EXCERPTED DATA Block Start
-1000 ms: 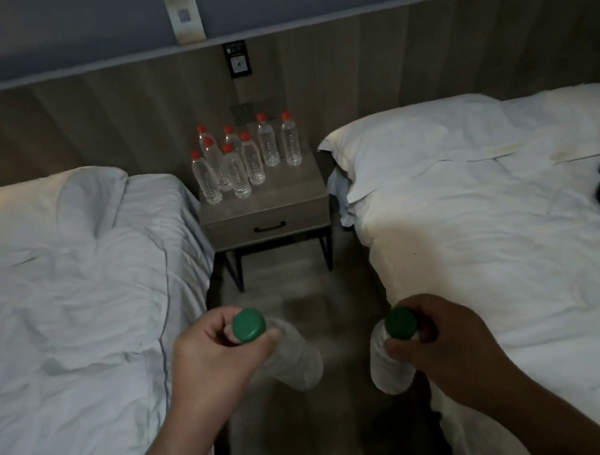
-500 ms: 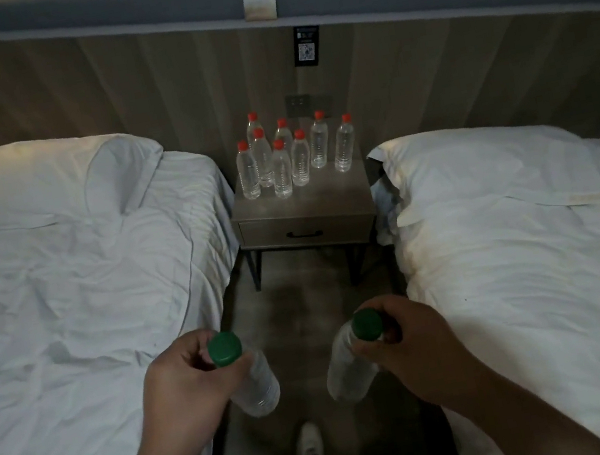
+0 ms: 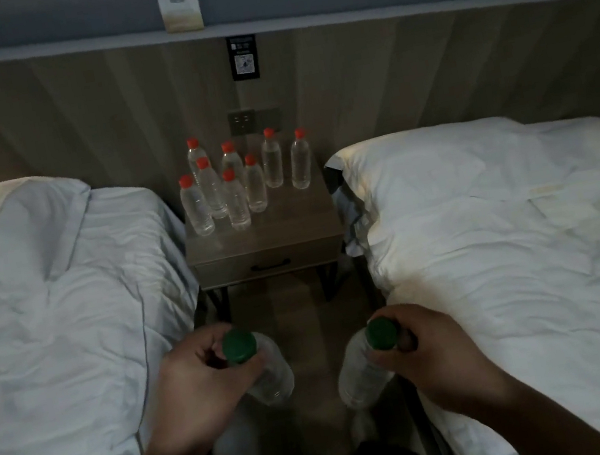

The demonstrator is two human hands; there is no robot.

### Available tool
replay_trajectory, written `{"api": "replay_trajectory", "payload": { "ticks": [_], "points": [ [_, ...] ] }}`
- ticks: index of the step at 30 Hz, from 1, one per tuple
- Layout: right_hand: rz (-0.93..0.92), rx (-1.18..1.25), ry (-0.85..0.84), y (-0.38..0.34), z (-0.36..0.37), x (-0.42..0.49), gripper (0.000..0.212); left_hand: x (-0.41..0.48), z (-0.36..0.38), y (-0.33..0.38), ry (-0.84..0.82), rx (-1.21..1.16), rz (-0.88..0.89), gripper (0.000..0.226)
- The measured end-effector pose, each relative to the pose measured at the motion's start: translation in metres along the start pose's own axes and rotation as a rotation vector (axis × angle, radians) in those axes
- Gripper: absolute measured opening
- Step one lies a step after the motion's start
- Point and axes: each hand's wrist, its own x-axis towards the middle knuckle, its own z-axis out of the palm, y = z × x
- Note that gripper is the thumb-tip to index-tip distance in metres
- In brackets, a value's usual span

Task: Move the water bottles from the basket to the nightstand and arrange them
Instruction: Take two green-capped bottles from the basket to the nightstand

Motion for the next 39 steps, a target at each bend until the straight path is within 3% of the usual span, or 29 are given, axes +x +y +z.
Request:
{"api": "replay_trajectory", "payload": {
  "ticks": [4,8,11,17,21,25,28,35,39],
  "points": [
    [0.019,-0.150,-0.030,0.026,-0.021,0.036,0.023,0.043,0.035,0.007,-0.047,-0.008,0.023,0.026],
    [-0.002,-0.087,-0.009,0.046,-0.052,0.081,0.031,0.089,0.069,0.019,-0.103,-0.028,-0.034,0.019],
    [0.081,-0.052,-0.065,0.057,-0.078,0.122,0.037,0.131,0.088,0.020,-0.042,0.103,-0.021,0.023],
    [0.032,-0.097,-0.105,0.079,-0.118,0.217,0.030,0.215,0.131,0.034,0.029,0.303,-0.030,0.024],
    [0.023,-0.116,-0.131,0.077,-0.128,0.283,0.016,0.268,0.148,0.030,-0.009,0.348,-0.083,0.030],
    [0.027,-0.136,-0.121,0.075,-0.119,0.350,0.031,0.331,0.163,0.015,-0.042,0.307,-0.089,0.025],
    [0.018,-0.225,-0.164,0.086,-0.099,0.408,0.017,0.383,0.174,-0.002,-0.055,0.313,-0.088,0.026],
    [0.256,-0.239,-0.133,0.110,-0.045,0.520,0.024,0.491,0.200,-0.051,-0.094,0.334,-0.159,0.025],
    [0.314,-0.316,-0.236,0.116,-0.024,0.571,0.027,0.536,0.217,-0.064,-0.132,0.433,-0.129,0.024]
  ]
}}
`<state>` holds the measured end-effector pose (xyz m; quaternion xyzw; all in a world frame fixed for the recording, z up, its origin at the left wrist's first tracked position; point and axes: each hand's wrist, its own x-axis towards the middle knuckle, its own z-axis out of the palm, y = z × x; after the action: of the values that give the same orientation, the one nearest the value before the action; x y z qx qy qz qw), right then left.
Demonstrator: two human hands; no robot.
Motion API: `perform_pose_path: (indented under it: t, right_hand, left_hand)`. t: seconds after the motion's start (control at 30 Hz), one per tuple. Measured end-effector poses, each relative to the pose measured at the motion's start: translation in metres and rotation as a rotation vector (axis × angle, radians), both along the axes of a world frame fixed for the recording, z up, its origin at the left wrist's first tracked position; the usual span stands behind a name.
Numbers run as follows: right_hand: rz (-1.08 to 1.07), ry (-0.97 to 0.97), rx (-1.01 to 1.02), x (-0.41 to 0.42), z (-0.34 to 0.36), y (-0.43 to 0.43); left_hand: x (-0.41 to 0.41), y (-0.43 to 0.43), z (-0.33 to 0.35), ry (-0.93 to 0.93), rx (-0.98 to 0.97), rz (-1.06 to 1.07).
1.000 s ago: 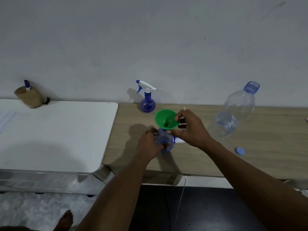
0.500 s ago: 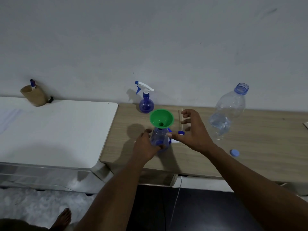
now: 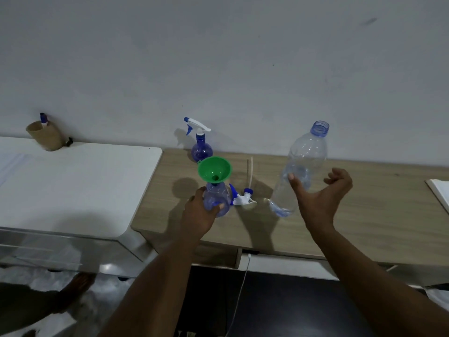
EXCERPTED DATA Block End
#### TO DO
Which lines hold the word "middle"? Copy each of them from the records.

#### RESPONSE FOR THIS EXERCISE
- Point and axes: each hand's wrist, its own x-axis towards the middle knuckle, its own z-axis out of the palm, y = z × x
`<state>` holds the measured end-effector pose (xyz m; quaternion xyzw; all in a world frame fixed for the recording, z up, its origin at the left wrist's first tracked position; point and axes: each hand's wrist, its own x-axis towards the middle knuckle, its own z-axis out of the palm, y = z × x; after the action: of the values that give the same orientation, the one nearest the value before the action; x y z qx qy qz qw), right then left.

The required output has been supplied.